Go through the listing beneath this task and return every line that carries the string "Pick".

--------------------------------

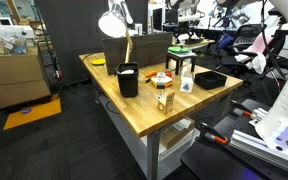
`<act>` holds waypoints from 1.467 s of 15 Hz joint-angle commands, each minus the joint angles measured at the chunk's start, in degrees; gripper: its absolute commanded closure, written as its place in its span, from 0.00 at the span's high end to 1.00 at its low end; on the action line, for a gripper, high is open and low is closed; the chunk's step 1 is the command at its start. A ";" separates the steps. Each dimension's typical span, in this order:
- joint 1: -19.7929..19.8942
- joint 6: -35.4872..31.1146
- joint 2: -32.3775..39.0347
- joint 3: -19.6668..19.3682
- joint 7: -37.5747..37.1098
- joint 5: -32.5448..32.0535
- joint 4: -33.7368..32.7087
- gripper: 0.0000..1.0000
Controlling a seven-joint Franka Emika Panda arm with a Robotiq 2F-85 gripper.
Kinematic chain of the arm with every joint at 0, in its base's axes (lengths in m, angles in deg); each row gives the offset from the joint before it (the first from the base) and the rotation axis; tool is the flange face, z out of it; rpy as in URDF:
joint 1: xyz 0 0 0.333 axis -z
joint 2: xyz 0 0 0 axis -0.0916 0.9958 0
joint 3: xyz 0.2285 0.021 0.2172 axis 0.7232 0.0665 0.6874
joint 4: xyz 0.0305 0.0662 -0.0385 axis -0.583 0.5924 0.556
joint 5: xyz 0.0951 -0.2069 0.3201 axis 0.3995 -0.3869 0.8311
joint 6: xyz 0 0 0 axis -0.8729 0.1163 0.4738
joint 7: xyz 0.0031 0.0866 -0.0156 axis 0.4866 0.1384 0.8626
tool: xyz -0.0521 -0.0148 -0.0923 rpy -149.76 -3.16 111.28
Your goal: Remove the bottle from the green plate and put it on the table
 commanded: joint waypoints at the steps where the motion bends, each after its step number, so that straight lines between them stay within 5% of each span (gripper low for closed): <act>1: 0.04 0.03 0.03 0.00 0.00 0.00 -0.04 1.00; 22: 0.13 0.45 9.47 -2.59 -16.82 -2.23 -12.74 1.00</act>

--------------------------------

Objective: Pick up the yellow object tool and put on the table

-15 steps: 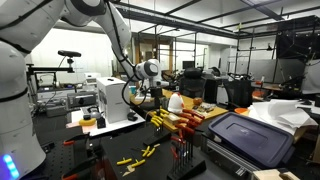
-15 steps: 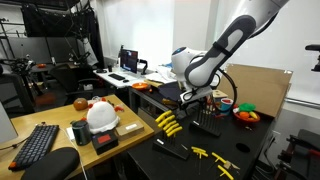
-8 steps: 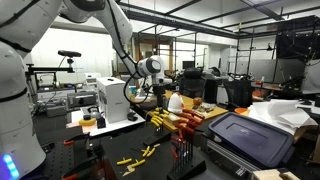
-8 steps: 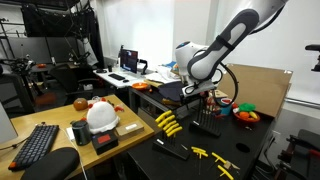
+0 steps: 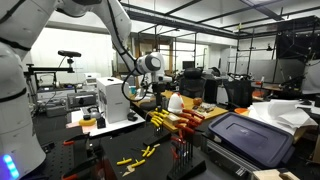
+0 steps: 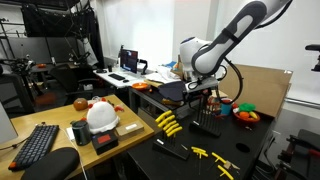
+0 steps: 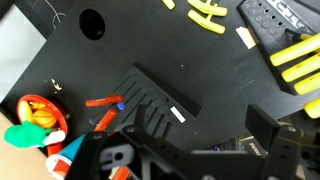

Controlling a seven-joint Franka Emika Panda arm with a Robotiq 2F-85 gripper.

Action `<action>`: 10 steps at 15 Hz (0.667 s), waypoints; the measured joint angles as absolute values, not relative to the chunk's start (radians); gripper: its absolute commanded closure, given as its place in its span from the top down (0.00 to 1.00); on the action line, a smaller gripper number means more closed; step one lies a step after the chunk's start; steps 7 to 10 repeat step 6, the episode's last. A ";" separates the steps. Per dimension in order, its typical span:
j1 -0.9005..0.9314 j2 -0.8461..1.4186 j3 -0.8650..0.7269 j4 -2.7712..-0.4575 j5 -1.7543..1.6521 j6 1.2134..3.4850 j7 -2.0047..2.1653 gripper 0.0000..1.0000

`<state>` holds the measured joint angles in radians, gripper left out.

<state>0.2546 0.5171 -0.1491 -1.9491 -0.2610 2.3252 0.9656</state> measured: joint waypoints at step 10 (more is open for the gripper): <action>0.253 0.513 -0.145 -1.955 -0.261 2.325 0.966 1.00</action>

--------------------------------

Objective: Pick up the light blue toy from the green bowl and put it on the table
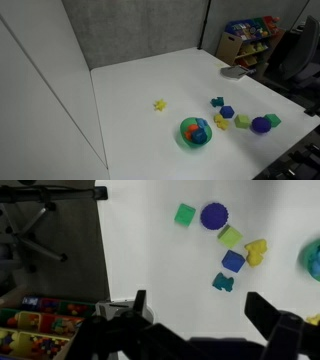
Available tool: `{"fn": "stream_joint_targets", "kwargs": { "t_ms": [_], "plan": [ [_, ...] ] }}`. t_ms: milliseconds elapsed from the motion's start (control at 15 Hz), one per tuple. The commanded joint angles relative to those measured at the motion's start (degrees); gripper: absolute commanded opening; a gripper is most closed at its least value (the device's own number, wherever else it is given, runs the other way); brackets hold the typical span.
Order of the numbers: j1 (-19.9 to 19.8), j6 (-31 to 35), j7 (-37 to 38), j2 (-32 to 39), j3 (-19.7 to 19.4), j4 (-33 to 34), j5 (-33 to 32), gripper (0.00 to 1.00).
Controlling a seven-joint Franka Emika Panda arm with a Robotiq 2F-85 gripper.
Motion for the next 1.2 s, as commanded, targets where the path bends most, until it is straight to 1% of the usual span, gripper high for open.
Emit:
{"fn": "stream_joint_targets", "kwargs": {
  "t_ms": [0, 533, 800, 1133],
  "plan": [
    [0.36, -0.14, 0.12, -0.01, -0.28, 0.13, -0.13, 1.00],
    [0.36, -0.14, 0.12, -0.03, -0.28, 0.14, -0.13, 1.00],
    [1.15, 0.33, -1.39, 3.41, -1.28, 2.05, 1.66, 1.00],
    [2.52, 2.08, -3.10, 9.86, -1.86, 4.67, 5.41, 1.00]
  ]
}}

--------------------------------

▶ **Solved problem**:
Objective: Pick up the yellow object tool and put on the table
Objective: Pick up the light blue toy from the green bowl and put it on the table

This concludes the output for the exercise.